Il silenzio sospetto degli imam di casa nostra

Di fronte all’esultanza dei musulmani americani, gli islamici d’Italia rispondono alla morte di Bin Laden con più cautela. Colpisce soprattutto che la grande moschea di Roma abbia tenuto nel cassetto le dichiarazioni del suo frontman spirituale, l’imam egiziano al Gobashi. «Visto il ruolo, non può entrare nel discorso politico», hanno spiegato i vertici del centro islamico di Monte Antenne, la più grande moschea d’Europa e l’unica riconosciuta dallo Stato italiano come «ente morale». Invece proprio per il ruolo che ricopre, di guida spirituale che nell’islam assume anche contorni politici, sarebbe importante sentire da Gobashi una parola sull’uccisione dello sceicco del terrore, se non una netta presa di distanza.

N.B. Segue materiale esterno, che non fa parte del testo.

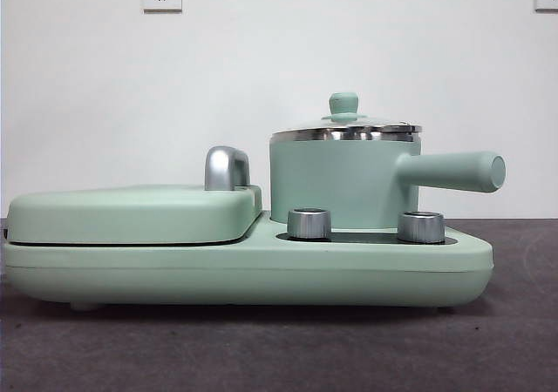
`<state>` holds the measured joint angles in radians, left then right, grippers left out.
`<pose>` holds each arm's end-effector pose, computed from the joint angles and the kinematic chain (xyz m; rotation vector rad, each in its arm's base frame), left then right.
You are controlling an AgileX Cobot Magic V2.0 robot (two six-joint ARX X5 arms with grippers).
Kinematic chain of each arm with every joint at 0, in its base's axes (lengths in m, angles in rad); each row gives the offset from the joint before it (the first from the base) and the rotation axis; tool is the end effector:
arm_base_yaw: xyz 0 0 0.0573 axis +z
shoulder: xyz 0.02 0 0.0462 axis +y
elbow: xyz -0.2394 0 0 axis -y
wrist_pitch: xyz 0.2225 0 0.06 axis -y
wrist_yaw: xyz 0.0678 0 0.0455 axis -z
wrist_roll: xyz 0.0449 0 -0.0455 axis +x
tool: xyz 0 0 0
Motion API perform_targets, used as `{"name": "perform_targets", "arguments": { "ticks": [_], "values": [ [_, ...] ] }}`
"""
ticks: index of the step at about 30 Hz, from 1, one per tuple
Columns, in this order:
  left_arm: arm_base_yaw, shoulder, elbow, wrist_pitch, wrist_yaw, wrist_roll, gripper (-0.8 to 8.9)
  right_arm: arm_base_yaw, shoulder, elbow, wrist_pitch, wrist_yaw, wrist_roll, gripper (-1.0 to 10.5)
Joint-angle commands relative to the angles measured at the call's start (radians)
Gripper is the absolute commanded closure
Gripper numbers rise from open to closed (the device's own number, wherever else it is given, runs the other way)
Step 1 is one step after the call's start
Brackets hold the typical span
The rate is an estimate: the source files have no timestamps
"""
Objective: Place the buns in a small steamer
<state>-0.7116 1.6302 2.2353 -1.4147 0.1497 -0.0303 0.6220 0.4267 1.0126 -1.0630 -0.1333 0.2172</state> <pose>0.1929 -0.1752 0.4372 0.2043 0.8131 -0.7999 0.0404 0.0363 0.3240 0.0849 0.5513 0.6847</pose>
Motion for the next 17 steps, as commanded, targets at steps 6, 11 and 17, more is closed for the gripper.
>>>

È lui che si rivolge ai fedeli, lui che parla dei fatti del mondo ogni venerdì di preghiera. Perché dunque confinare il suo pensiero illuminato tra i mosaici di un tempio ai Parioli capace di ospitare fino a mille persone? Si interrogano anche i servizi d’intelligence, a conoscenza di un fatto, che offre una possibile spiegazione: il silenzio dell’imam servirebbe a non interferire «politicamente» con le manovre in corso da circa quattro mesi in alcune moschee fai-da-te. I contatti tra musulmani estremisti e i nuovi gruppi salafiti attivi nel Paese sono infatti in aumento. E la rete consolare marocchina - che supervisiona la moschea - sta cercando di dar vita ad una federazione dell’islam di cui faccia parte anche Monte Antenne; già finanziata dal Marocco, che ha coperto il suo recente buco di bilancio.
In questo nuovo soggetto islamico potrebbe annidarsi anche l’ideologia più estremista al momento in circolazione: quella salafita del gruppo marocchino Al Adl Wal Ihsan, Giustizia e Misericordia. Perché il progetto riguarda tutti i marocchini d’Italia.

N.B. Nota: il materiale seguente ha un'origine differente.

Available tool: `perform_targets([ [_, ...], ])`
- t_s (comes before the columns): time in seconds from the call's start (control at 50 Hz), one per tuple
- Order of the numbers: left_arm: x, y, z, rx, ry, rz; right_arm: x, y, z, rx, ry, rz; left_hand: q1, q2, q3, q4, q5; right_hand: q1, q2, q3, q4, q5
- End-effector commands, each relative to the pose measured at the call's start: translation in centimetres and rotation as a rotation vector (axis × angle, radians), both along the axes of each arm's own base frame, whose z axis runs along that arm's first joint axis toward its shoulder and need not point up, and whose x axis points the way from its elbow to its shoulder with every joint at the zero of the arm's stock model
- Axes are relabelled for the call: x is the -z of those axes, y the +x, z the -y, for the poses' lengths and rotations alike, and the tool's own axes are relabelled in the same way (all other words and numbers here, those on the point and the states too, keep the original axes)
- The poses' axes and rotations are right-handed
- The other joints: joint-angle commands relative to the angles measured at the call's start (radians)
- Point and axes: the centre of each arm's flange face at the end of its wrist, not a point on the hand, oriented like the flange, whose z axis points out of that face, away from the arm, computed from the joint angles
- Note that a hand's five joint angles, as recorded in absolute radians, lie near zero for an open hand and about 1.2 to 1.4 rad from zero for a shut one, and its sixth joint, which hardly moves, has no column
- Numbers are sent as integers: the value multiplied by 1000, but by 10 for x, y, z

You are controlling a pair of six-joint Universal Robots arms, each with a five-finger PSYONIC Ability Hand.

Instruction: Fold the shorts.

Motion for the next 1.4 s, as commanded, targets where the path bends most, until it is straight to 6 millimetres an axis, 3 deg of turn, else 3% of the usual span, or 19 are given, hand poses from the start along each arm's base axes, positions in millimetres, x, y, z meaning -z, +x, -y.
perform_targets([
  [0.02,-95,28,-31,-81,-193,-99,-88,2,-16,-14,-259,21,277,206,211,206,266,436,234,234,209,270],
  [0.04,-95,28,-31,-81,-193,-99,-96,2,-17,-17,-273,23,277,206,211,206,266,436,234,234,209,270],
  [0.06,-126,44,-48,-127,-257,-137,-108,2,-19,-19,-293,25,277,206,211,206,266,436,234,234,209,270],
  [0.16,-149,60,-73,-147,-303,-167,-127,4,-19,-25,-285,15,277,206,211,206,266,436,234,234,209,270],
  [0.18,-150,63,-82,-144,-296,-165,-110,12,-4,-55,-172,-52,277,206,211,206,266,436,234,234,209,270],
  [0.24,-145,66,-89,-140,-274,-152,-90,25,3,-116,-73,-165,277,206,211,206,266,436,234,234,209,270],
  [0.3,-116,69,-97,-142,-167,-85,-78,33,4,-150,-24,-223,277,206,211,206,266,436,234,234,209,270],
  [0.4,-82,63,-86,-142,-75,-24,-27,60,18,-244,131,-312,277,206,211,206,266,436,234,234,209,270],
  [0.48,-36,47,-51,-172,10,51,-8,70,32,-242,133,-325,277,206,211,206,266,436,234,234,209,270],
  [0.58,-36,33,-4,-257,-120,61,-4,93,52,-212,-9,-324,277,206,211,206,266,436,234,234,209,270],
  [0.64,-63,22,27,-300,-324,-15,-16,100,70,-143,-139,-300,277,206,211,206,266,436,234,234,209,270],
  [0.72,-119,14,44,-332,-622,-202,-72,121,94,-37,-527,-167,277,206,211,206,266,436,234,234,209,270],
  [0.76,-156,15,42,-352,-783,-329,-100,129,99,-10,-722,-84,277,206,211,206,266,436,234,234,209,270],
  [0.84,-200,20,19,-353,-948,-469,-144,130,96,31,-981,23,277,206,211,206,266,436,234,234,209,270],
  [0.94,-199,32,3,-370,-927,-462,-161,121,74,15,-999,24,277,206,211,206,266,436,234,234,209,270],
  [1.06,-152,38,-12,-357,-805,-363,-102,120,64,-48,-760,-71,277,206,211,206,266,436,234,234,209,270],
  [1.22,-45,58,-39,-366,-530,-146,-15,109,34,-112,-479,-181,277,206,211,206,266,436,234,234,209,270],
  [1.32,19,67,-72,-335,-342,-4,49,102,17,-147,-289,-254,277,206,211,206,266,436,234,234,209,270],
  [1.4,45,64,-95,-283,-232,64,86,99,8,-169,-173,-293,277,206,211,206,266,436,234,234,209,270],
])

Uno strano silenzio, dunque, quello dell’imam Gobashi, che fa crescere i timori di molti musulmani che frequentano Monte Antenne e dei membri moderati della Consulta islamica del Viminale. Personaggio schivo, Gobashi fa parte di un sistema che lo vede impegnato sul delicato fronte della predicazione presso «l’ente morale» che potrebbe far parte della nascente Federazione. Il suo silenzio sembra un tentativo di accattivarsi le simpatie delle ali estreme. Organizzazioni fai-da-te che accettano anche le frange più estreme dell’islam. I servizi non escludono l’annidarsi di fondamentalisti in questo progetto, perché la diplomazia marocchina non verifica l’effettiva preparazione né la provenienza ideologica degli interlocutori.

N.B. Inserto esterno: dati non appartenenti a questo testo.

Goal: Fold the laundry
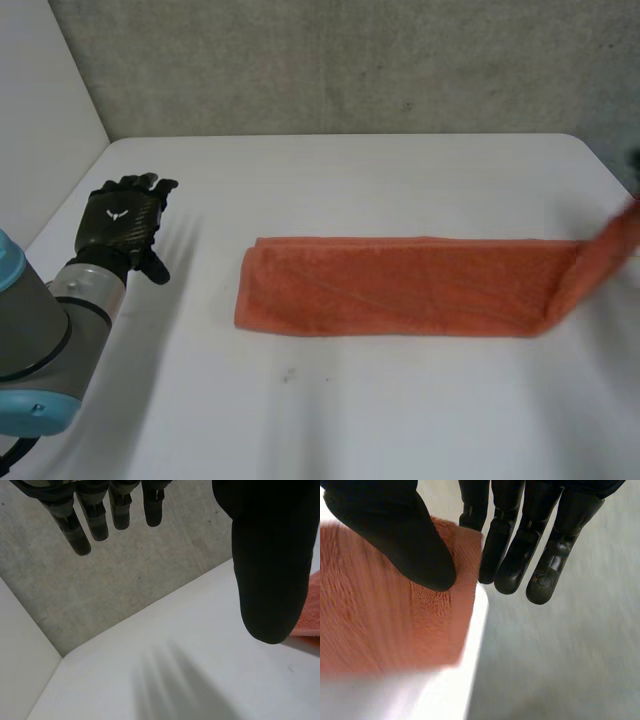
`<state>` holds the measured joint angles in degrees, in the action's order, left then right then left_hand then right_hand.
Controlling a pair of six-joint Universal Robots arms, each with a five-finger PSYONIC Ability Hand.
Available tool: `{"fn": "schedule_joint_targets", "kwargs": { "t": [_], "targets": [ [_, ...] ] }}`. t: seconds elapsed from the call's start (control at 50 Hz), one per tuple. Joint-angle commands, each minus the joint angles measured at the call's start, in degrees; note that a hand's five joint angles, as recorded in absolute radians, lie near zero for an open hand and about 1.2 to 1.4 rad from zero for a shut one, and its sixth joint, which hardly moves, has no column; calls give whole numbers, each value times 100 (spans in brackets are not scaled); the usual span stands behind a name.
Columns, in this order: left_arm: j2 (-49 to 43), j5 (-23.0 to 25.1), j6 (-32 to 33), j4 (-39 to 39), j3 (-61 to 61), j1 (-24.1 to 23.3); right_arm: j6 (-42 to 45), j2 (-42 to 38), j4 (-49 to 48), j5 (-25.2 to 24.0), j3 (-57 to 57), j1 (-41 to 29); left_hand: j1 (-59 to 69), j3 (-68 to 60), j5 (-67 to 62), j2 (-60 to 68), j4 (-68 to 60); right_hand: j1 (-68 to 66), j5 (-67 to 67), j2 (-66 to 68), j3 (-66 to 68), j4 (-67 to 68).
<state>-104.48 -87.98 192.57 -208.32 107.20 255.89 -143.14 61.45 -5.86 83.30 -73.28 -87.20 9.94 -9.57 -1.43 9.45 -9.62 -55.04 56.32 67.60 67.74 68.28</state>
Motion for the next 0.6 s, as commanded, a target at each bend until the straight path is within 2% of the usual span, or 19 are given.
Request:
{"fn": "schedule_joint_targets", "kwargs": {
  "t": [0.02, 0.04, 0.06, 0.08, 0.1, 0.14, 0.16, 0.24, 0.28, 0.3, 0.32, 0.34, 0.36, 0.38, 0.4, 0.42, 0.46, 0.54, 0.6],
  "targets": [
    [15, 0, 0, 2, 3, -21, -267, -229, -449, -410, 428, -2034, 6, -43, 143, 55, -38, -2496, 1368, 1240, 1226, 1172],
    [24, 0, 0, 2, 3, -21, -267, -370, -677, -542, 464, -2517, 6, -43, 143, 55, -38, -2496, 1368, 1240, 1226, 1172],
    [24, 0, 0, 2, 3, -21, -267, -371, -680, -543, 464, -2522, 6, -43, 143, 55, -38, -2496, 1368, 1240, 1226, 1172],
    [15, 0, 0, 2, 3, -21, -276, -510, -915, -656, 490, -3018, 6, -43, 143, 55, -38, -2496, 1368, 1240, 1226, 1172],
    [15, 0, 0, 2, 3, -21, -276, -512, -917, -657, 490, -3023, 6, -43, 143, 55, -38, -2496, 1368, 1240, 1226, 1172],
    [15, 0, 0, 11, 3, -12, -267, -914, -1284, -806, 490, -3871, 6, -43, 143, 55, -38, -2496, 1368, 1240, 1226, 1172],
    [15, 0, 0, 11, 3, -12, -267, -916, -1286, -807, 490, -3875, 6, -43, 143, 55, -38, -2496, 1368, 1240, 1226, 1172],
    [15, 0, 0, 2, 73, -21, -224, -1951, -1357, -789, 543, -4876, 6, -43, 143, 55, -38, -2496, 1368, 1240, 1226, 1172],
    [15, 0, 0, 2, 82, -21, -197, -2084, -1356, -737, 552, -4999, 6, -43, 143, 55, -38, -2496, 1368, 1240, 1226, 1172],
    [15, 0, 0, 2, 82, -39, -223, -2120, -1356, -676, 561, -5026, 6, -43, 143, 55, -38, -1669, 541, 413, 399, 345],
    [15, 0, 0, 2, 82, -39, -223, -2120, -1356, -675, 561, -5027, 6, -43, 143, 55, -38, -1661, 533, 405, 391, 337],
    [15, 0, 0, 2, 82, -74, -232, -2111, -1339, -544, 569, -5018, 6, -43, 143, 55, -38, 2053, -3181, -3309, -3323, -3377],
    [15, 9, 0, -6, 73, -126, -250, -2059, -1321, -291, 561, -5009, 6, -43, 143, 55, -38, 4504, -5632, -5760, -5774, -5828],
    [15, 9, 0, -6, 73, -127, -250, -2059, -1321, -288, 561, -5009, 6, -43, 143, 55, -38, 4504, -5632, -5760, -5774, -5828],
    [15, 9, 0, -6, 56, -196, -285, -1937, -1286, 60, 561, -4992, 6, -43, 143, 55, -38, 4504, -5632, -5760, -5774, -5828],
    [15, 9, 0, -6, 56, -197, -285, -1935, -1286, 63, 561, -4991, 6, -43, 143, 55, -38, 4504, -5632, -5760, -5774, -5828],
    [-2, 18, 0, -15, -23, -354, -355, -1367, -1155, 571, 421, -4782, 6, -43, 143, 55, -38, 4504, -5632, -5760, -5774, -5828],
    [-37, 36, -26, -42, -164, -584, -619, -828, -943, 652, 104, -4341, 6, -43, 143, 55, -38, 4504, -5632, -5760, -5774, -5828],
    [-169, 44, -70, -86, -401, -935, -1076, -380, -706, 635, -362, -3937, 6, -43, 143, 55, -38, 4504, -5632, -5760, -5774, -5828]
  ]
}}
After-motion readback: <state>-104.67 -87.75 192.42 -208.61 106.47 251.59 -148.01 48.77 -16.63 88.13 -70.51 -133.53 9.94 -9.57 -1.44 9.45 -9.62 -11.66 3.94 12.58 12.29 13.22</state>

Come denuncia Yahya Pallavicini, vicepresidente della Coreis, una delle principali associazioni islamiche del Paese, «in Italia purtroppo non ci sono moschee che abbiano la capacità di declinare la loro spiritualità in modo dignitoso, per colpa di alcuni individui che vogliono strumentalizzare l’islam per finalità fondamentaliste». E nei colloqui promossi dai diplomatici marocchini in alcune moschee del Veneto, c’erano anche musulmani salafiti di stanza a Treviso, Bergamo, Verona e Bologna. Silenzio sulla fine di Bin Laden anche da quelle parti d’Italia.
I primi a parlare sono stati gli islamici di Viale Jenner in cerca di credibilità, dopo che Wikileaks ha raccontato che l’istituto milanese era stato usato per il reclutamento jihadista. Per Abdel Shari, presidente del centro, Bin Laden è «meglio morto che in prigione». Altri si sono aggiunti all’elenco, con il presidente dell’Ucoii, Izzedine Elzir, che spera «si apra una pagina nuova». Intanto bisogna capire quale strada sceglierà la grande moschea di Roma. Due giorni fa, dal Cairo, sono arrivate dichiarazioni ambigue su Bin Laden e sulla sua sepoltura in mare. Per Mahmoud Ashour dell’accademia delle ricerche islamiche di Al Azhar, è stato un «peccato» non rispettare la sharia per lo sceicco del terrore.
Silenzio dall’imam di Roma Gobashi, che al Cairo, ad Al Azhar, ha pure studiato. Mentre Pallavicini, imam e italiano riflessivo studioso, ha parlato solo oggi. E a ragione: «Dobbiamo tenere alta la guardia».